EXERCISE BRIEF: Return all lines in the material below that contain "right".

'''

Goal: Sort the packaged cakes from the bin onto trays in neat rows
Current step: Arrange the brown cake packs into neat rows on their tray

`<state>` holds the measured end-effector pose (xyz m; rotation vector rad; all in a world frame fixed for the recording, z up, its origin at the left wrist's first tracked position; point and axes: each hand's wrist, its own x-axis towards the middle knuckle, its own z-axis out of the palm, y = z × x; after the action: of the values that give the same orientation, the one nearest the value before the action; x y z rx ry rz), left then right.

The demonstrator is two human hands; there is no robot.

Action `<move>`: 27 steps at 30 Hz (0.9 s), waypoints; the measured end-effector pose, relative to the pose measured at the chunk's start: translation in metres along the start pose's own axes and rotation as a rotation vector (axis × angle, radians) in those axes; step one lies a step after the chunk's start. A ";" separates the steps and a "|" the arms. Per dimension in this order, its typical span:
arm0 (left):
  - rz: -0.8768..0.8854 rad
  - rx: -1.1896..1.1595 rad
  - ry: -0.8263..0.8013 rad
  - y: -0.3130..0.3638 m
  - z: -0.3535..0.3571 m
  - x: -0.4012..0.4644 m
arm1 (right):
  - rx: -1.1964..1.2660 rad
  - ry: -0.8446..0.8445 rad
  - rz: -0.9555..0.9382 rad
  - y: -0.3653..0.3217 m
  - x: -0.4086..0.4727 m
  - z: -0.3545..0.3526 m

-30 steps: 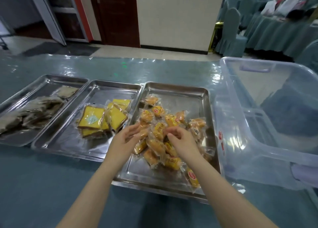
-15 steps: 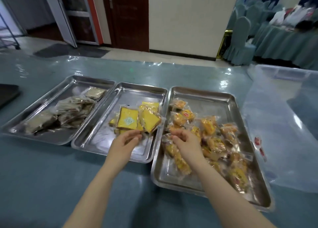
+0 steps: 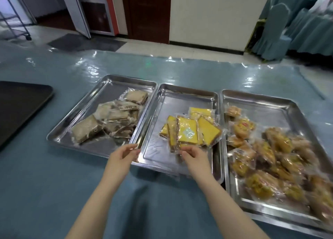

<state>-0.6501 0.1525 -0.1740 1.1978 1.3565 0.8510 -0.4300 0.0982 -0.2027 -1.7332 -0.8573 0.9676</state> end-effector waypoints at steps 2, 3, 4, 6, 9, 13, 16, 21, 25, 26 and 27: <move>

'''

WRITTEN SOLUTION:
`<state>` holds the measured end-effector pose (xyz m; rotation vector rad; all in a world frame fixed for the recording, z up, its origin at the left wrist's first tracked position; point and axes: each hand's wrist, its own x-axis towards the middle knuckle, its own z-axis out of the palm, y = z × x; after the action: of the values that give the same orientation, the one nearest the value before the action; x y z rx ry rz), left then right.
arm1 (right):

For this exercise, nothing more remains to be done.